(Stored records)
• • • • •
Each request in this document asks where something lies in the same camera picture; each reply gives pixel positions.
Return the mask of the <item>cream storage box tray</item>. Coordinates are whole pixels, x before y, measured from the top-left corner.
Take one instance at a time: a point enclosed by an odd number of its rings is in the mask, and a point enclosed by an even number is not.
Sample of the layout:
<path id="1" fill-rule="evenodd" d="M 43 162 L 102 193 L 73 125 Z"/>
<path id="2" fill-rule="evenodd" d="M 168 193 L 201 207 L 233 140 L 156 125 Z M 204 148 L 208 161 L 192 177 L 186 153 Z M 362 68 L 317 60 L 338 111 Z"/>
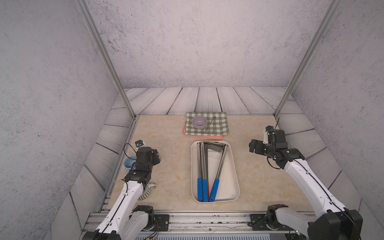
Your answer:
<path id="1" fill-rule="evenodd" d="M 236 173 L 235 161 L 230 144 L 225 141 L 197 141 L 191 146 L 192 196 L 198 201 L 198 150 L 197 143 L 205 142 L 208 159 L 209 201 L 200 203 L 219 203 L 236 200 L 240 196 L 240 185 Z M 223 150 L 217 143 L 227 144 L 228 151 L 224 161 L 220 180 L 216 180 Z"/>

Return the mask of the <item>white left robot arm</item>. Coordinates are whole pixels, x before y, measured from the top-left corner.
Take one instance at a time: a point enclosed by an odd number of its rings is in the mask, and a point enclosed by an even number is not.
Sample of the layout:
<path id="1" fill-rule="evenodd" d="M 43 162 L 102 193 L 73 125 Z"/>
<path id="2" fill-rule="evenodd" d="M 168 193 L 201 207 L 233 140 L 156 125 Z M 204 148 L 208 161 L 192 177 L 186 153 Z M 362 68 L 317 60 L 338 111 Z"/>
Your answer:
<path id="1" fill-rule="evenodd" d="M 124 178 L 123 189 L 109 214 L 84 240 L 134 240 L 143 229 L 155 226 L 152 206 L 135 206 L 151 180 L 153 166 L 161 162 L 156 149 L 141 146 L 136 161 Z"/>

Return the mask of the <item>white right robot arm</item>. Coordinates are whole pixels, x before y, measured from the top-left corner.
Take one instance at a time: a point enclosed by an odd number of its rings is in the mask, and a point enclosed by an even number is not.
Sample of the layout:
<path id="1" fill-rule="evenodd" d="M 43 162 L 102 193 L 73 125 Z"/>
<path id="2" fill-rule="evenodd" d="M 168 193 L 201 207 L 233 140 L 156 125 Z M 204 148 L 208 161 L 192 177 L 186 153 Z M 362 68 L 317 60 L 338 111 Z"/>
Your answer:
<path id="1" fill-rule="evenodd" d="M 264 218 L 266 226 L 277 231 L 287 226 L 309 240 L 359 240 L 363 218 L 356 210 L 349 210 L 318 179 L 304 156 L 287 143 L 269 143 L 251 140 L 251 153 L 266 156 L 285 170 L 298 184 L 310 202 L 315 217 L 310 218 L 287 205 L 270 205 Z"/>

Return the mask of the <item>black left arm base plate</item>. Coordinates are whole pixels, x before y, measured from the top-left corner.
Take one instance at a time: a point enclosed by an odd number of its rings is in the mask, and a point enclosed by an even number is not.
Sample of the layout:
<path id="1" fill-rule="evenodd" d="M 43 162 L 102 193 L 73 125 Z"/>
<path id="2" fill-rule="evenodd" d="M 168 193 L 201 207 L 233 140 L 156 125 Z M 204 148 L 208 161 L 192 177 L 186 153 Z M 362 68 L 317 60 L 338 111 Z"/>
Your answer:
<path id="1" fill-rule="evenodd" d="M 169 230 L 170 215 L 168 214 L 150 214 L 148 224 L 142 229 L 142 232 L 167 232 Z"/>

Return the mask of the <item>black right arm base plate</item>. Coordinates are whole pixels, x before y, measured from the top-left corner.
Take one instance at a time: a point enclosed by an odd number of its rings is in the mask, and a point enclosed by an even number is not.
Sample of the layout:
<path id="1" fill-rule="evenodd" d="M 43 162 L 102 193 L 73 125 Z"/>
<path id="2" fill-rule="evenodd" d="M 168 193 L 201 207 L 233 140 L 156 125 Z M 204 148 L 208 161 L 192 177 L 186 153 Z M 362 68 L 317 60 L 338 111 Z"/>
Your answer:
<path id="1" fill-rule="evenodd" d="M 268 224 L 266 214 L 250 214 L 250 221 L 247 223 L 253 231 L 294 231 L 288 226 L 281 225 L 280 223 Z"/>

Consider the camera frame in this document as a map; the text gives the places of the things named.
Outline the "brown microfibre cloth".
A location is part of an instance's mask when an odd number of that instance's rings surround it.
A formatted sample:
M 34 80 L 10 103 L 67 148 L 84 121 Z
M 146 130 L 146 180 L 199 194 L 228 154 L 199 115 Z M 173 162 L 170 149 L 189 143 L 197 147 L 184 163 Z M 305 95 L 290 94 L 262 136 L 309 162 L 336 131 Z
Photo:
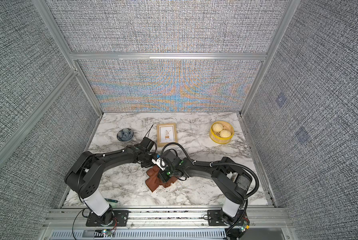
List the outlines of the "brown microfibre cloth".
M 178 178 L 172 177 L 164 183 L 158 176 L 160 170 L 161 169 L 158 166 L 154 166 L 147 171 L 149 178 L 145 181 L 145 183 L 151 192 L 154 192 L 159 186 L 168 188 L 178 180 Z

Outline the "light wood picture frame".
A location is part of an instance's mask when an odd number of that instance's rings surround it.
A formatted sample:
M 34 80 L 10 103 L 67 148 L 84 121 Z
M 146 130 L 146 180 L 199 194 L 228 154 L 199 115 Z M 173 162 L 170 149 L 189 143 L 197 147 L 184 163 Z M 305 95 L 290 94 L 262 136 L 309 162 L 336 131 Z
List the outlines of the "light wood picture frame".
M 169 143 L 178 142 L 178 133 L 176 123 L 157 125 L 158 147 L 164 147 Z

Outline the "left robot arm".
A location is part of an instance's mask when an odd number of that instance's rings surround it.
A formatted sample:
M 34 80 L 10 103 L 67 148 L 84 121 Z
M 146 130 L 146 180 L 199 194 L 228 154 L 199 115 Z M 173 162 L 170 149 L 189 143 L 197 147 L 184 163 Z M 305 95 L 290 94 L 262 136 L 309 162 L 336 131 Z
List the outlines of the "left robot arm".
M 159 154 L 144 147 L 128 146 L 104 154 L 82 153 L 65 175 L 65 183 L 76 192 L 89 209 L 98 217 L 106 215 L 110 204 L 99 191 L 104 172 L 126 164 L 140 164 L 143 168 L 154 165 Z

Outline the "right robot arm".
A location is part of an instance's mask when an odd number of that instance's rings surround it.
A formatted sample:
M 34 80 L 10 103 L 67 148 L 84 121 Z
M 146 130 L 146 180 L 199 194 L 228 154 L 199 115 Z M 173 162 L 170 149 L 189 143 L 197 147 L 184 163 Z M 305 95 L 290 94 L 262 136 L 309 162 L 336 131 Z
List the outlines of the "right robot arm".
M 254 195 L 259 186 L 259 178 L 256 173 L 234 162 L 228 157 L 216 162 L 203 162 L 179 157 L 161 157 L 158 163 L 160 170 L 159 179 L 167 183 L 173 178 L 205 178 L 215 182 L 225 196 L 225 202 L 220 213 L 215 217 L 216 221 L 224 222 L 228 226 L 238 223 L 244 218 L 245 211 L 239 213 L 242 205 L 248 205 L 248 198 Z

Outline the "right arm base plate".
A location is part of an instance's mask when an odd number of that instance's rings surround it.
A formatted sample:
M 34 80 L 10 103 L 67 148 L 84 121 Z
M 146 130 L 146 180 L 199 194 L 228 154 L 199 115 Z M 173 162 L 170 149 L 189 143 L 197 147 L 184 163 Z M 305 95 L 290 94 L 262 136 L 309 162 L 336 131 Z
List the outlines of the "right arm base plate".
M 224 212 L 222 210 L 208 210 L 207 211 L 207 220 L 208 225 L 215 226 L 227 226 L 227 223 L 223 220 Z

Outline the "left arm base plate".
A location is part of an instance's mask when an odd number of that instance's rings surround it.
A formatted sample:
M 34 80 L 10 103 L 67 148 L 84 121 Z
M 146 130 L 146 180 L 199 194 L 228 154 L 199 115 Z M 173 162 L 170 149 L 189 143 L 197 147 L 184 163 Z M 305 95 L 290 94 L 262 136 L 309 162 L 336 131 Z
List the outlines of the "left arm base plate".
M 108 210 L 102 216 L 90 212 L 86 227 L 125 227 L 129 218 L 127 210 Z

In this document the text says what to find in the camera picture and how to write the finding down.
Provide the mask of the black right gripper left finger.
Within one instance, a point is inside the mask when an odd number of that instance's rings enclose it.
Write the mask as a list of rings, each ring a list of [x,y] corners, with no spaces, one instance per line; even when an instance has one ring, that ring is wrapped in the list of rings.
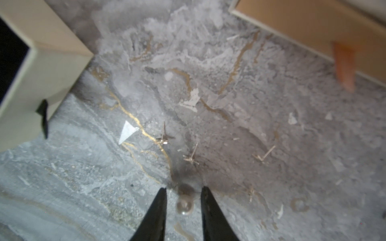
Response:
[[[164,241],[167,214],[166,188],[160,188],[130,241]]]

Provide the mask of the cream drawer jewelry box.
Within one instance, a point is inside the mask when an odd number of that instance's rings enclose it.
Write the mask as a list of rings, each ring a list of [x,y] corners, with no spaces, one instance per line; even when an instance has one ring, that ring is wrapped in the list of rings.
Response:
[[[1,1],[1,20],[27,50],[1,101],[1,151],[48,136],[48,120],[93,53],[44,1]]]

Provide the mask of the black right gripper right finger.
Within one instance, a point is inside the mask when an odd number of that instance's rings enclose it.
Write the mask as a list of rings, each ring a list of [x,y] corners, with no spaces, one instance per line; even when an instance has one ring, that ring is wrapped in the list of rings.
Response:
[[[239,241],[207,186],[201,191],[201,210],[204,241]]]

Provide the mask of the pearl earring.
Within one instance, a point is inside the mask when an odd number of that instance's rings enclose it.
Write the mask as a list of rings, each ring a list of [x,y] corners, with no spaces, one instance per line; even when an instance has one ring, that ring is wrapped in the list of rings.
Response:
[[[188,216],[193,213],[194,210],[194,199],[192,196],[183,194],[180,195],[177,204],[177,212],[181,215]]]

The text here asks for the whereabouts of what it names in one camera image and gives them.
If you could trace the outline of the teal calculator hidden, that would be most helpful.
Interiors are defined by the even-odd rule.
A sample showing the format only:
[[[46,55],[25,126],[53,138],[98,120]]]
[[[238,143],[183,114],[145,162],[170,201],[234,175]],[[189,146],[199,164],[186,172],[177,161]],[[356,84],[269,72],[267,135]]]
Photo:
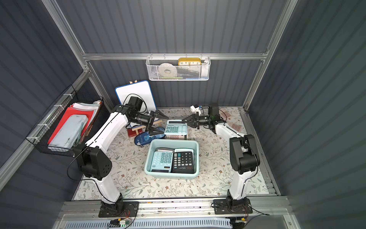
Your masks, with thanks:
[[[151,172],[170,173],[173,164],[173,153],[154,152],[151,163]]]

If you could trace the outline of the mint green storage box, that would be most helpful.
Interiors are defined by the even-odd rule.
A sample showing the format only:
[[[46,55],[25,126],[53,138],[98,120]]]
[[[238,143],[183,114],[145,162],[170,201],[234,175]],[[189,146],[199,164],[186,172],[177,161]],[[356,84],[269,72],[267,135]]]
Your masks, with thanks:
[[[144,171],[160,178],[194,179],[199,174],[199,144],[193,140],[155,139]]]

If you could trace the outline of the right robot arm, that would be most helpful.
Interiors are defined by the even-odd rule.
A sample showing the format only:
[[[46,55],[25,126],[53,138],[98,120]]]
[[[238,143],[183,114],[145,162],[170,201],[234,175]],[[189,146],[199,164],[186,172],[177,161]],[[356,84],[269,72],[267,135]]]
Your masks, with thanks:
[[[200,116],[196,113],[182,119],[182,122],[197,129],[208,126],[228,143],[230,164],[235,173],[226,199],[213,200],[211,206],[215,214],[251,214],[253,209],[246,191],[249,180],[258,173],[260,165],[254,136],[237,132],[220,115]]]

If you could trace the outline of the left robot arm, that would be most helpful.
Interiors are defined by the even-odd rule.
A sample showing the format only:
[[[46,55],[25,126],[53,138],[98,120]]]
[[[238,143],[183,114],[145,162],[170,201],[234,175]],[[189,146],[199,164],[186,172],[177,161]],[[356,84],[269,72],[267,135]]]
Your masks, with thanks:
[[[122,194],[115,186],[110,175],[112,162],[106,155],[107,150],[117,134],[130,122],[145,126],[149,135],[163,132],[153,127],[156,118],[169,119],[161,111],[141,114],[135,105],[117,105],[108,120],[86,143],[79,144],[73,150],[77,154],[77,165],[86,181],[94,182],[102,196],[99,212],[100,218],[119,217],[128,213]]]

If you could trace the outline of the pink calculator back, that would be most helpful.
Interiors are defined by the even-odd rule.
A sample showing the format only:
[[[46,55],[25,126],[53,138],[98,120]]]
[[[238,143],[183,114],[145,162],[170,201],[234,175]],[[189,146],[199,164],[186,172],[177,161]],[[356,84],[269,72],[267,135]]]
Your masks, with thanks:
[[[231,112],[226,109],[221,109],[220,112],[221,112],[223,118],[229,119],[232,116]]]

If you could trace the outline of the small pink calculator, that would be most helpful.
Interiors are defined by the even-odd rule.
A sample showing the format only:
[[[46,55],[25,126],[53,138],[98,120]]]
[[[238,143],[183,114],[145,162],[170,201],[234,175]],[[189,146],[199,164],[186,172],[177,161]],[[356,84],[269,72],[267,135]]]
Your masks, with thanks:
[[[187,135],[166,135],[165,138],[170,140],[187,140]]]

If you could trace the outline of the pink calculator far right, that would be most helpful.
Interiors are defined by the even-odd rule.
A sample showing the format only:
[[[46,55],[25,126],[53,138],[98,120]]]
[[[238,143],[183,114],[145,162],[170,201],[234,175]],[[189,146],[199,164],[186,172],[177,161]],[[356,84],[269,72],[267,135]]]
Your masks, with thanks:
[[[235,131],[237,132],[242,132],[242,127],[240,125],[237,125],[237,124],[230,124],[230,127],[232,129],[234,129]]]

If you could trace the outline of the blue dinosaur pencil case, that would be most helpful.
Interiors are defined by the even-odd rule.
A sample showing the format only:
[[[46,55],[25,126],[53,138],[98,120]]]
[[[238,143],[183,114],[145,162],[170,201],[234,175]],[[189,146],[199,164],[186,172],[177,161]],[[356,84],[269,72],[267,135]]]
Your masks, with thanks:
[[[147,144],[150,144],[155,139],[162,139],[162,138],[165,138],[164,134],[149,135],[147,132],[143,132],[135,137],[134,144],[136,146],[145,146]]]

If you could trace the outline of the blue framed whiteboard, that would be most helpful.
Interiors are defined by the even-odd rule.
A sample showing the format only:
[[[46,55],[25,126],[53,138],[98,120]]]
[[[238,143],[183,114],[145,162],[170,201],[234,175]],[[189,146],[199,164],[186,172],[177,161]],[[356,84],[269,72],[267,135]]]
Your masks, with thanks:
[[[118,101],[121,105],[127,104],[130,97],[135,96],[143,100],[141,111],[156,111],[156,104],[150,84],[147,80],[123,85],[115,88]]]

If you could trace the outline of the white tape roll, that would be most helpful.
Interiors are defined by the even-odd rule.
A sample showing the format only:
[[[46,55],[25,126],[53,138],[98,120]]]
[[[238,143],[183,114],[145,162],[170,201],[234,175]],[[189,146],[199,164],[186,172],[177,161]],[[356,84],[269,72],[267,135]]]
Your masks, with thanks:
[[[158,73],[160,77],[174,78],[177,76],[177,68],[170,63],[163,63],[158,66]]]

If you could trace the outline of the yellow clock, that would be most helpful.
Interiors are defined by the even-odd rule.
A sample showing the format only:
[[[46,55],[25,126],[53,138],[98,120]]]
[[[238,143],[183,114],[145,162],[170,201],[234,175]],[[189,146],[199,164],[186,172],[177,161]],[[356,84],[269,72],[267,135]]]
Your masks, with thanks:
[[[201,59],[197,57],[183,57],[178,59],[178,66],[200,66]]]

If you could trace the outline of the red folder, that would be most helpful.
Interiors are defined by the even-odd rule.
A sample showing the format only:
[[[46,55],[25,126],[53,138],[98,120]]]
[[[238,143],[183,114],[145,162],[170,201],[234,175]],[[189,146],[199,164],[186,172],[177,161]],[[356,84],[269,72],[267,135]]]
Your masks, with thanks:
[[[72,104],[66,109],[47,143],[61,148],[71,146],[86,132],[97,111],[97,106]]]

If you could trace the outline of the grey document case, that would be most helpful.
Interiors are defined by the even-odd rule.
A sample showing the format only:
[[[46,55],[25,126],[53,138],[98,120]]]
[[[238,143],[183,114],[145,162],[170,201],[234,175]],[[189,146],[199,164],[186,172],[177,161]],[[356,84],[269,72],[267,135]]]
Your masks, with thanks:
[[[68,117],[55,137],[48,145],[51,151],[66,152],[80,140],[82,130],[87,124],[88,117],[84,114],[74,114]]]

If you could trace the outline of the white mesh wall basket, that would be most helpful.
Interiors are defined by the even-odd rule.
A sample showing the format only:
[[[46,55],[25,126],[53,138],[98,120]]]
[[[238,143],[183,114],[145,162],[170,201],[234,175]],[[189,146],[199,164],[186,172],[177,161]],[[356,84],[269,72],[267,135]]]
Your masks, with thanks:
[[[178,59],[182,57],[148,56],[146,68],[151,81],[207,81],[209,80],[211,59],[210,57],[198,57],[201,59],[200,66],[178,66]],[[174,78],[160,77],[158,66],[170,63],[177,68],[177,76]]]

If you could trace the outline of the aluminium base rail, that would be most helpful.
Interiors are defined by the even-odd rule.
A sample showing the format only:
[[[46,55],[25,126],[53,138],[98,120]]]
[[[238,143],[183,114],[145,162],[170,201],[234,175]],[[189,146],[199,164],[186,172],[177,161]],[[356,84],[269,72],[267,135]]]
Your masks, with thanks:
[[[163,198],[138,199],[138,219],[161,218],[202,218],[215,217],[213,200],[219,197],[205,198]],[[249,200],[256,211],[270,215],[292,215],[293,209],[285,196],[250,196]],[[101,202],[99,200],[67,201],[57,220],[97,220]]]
• • • • •
Task objective
The count, and nothing else: how many lines of the entries contain the word "Provide"?

Solution to this exercise
4